Exercise directions: Among the entries below, find every line that has "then" and pull it out.

##########

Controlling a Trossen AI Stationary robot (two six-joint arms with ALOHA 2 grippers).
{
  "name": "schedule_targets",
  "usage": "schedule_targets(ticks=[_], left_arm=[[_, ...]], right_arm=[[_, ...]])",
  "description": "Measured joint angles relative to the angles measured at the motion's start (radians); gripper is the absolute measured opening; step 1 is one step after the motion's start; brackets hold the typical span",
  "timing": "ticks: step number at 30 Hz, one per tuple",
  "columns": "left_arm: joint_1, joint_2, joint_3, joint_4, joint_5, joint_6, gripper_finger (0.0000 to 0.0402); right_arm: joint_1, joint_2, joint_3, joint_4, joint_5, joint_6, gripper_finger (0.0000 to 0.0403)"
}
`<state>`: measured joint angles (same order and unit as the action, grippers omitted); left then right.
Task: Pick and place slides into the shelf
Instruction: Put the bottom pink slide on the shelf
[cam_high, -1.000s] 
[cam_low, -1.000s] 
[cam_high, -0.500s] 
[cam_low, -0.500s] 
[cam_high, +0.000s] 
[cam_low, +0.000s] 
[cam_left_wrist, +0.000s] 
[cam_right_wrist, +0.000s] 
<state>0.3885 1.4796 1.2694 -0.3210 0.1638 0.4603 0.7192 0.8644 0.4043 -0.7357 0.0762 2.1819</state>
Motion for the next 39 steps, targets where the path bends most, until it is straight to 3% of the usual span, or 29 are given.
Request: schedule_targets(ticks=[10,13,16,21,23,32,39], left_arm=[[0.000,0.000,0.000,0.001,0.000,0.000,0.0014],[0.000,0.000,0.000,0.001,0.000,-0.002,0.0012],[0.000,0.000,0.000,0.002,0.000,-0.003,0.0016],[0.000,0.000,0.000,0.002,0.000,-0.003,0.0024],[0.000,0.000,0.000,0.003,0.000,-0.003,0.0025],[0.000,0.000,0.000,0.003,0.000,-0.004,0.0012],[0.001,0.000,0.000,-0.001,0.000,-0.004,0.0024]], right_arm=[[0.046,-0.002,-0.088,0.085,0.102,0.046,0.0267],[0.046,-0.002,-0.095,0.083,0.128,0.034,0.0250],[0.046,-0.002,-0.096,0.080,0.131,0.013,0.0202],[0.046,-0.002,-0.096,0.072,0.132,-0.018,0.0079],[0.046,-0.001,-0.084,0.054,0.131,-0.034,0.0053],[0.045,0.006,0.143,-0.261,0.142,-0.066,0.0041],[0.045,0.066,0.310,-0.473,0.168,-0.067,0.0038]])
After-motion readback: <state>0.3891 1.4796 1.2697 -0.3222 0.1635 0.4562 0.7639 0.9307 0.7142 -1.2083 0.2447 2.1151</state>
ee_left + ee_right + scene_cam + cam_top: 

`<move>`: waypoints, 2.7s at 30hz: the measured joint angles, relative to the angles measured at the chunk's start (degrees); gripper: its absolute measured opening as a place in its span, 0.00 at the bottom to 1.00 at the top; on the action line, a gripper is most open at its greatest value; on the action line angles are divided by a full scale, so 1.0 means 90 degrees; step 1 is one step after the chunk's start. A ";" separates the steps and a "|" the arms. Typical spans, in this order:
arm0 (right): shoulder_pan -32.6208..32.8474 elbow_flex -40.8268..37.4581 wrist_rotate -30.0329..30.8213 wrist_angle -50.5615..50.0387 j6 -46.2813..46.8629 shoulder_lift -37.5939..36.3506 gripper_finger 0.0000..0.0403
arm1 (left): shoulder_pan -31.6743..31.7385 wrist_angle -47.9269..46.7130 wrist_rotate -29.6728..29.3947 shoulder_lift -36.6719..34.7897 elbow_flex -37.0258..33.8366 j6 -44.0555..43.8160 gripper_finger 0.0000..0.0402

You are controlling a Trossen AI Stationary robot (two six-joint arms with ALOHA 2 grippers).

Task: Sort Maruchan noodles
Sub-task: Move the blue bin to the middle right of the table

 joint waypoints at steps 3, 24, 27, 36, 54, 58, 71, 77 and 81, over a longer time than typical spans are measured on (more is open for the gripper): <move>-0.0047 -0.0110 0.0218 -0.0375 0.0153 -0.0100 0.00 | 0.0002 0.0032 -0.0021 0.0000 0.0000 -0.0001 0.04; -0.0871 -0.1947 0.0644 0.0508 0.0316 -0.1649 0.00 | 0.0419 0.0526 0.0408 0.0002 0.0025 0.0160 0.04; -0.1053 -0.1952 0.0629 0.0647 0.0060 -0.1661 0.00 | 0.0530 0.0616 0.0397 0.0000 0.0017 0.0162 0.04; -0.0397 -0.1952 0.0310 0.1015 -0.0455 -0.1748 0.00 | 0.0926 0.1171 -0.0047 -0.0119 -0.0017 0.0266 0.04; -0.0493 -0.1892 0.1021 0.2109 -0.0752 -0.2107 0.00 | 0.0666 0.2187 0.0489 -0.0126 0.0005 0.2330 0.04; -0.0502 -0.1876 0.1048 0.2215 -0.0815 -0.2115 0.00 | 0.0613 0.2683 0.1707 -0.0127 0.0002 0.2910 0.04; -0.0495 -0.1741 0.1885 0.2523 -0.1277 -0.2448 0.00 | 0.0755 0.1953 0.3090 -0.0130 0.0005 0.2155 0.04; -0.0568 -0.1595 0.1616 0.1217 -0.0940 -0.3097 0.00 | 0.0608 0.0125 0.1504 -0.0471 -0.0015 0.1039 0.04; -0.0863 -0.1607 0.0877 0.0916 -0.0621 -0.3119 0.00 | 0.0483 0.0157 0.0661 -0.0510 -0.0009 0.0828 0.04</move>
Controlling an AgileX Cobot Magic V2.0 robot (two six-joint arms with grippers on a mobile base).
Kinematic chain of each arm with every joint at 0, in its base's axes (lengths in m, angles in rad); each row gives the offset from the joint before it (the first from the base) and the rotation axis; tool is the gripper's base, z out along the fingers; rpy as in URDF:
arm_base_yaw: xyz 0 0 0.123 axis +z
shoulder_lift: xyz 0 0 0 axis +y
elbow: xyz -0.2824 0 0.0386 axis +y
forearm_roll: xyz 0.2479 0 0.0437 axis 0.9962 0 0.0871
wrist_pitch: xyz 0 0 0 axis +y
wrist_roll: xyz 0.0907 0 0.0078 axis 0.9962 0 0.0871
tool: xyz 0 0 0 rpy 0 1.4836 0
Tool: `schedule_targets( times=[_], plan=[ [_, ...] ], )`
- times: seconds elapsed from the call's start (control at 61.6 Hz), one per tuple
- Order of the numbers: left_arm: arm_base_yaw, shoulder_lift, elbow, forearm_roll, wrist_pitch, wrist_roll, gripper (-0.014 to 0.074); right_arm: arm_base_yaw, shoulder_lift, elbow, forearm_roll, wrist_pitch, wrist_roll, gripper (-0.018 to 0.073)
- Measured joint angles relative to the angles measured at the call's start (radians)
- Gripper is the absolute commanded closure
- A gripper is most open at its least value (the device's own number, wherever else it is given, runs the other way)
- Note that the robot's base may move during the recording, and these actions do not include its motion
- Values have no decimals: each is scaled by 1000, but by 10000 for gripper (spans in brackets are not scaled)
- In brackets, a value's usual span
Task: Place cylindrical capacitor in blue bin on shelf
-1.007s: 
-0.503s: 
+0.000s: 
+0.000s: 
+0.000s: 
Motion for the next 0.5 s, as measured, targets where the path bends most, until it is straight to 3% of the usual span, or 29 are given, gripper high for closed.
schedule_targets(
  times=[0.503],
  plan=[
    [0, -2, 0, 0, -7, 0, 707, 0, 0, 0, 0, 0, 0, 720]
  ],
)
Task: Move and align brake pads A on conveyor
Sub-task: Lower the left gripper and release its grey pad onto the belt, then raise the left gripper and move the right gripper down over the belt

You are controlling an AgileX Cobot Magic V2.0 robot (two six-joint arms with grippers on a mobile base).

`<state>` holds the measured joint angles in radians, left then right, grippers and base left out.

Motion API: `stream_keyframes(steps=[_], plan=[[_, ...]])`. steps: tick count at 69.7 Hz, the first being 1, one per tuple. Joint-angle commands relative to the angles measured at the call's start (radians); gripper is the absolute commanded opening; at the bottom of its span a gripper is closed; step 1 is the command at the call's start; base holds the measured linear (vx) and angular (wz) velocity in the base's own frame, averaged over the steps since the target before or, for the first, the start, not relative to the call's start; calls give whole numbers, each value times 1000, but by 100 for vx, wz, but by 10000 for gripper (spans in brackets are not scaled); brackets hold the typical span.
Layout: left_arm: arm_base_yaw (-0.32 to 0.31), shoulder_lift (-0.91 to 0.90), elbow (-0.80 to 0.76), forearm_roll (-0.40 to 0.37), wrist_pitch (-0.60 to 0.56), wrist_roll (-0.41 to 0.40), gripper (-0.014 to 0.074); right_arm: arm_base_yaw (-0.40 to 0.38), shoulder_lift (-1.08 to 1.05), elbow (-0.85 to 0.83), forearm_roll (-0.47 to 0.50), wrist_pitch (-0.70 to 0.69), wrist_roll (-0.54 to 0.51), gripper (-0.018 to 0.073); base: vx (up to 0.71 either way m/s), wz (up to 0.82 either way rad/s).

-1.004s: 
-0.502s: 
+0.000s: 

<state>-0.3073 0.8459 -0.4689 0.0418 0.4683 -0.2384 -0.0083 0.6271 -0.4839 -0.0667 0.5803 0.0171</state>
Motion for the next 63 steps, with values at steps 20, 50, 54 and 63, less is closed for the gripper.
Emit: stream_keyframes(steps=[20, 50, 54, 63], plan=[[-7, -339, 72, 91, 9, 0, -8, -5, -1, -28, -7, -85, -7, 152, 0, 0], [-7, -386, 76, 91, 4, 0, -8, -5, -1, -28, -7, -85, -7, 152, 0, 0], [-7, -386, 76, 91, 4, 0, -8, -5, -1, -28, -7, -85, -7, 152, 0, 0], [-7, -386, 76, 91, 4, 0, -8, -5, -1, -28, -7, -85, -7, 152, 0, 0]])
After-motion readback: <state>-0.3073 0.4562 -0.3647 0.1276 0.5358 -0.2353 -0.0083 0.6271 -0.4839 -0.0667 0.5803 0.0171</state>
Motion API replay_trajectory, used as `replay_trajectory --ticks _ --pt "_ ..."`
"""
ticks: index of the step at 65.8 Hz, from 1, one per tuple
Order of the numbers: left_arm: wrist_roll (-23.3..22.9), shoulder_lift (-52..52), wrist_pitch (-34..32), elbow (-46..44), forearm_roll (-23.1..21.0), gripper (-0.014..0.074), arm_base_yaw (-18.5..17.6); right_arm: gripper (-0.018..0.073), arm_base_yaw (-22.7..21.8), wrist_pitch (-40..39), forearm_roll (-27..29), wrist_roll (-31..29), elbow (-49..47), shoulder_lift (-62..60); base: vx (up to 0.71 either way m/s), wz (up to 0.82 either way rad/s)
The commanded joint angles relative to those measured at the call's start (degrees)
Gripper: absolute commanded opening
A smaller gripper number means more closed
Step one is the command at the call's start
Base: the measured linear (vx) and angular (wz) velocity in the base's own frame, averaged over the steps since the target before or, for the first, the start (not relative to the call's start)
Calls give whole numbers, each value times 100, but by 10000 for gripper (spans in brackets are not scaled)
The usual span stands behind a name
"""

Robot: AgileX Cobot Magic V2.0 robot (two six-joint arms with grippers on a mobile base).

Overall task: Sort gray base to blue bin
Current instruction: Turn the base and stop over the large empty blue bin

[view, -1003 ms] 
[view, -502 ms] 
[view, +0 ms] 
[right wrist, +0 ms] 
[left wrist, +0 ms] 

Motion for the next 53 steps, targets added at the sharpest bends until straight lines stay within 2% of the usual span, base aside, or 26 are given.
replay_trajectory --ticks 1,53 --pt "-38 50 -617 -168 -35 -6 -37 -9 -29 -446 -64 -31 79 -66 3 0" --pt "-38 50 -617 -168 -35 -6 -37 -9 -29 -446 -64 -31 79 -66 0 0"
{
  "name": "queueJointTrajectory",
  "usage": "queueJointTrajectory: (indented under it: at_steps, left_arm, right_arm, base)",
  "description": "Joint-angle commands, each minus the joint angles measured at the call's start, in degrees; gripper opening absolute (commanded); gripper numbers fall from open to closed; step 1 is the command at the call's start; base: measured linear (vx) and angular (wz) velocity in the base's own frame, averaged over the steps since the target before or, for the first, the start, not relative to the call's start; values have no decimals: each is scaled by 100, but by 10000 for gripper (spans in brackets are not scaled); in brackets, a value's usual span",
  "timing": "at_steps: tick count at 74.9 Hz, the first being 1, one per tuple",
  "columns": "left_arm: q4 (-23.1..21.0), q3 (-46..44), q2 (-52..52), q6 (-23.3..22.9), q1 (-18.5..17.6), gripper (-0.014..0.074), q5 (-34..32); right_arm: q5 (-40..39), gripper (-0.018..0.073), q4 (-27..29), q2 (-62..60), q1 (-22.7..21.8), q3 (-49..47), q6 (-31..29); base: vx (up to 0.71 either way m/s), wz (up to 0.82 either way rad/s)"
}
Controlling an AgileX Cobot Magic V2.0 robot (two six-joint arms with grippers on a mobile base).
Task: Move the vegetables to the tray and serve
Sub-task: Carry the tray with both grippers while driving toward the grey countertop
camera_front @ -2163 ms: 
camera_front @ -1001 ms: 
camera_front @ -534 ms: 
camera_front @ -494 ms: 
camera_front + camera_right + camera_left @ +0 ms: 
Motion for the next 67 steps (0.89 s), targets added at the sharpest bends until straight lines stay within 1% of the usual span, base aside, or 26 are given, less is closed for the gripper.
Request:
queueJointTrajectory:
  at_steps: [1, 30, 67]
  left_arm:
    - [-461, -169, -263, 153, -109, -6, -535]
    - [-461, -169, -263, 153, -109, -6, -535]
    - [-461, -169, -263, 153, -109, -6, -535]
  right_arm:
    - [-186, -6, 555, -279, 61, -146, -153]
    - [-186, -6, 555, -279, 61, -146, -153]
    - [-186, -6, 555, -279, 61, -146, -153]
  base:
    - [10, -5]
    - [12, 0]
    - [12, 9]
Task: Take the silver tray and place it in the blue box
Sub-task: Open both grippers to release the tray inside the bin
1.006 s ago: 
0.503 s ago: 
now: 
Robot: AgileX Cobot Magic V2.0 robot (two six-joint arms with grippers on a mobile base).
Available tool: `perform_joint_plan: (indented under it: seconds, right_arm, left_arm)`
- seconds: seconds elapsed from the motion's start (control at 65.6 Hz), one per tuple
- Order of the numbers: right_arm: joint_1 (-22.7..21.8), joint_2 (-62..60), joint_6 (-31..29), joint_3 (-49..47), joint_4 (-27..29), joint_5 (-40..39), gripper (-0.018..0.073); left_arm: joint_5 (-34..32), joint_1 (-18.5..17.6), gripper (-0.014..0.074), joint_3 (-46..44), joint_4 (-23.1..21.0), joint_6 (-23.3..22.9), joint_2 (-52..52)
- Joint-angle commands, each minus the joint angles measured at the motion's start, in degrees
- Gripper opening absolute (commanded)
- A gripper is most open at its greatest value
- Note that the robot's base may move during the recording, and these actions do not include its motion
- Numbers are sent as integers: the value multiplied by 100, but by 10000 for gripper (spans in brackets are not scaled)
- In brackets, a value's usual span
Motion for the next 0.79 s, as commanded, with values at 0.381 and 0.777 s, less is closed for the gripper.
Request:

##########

Solution:
`<state>`: measured joint angles (same order and unit as the action, grippers omitted); left then right.
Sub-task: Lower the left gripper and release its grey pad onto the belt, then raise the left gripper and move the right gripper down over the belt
`<state>` holds the measured joint angles in radians, left then right, grippers and base left out.

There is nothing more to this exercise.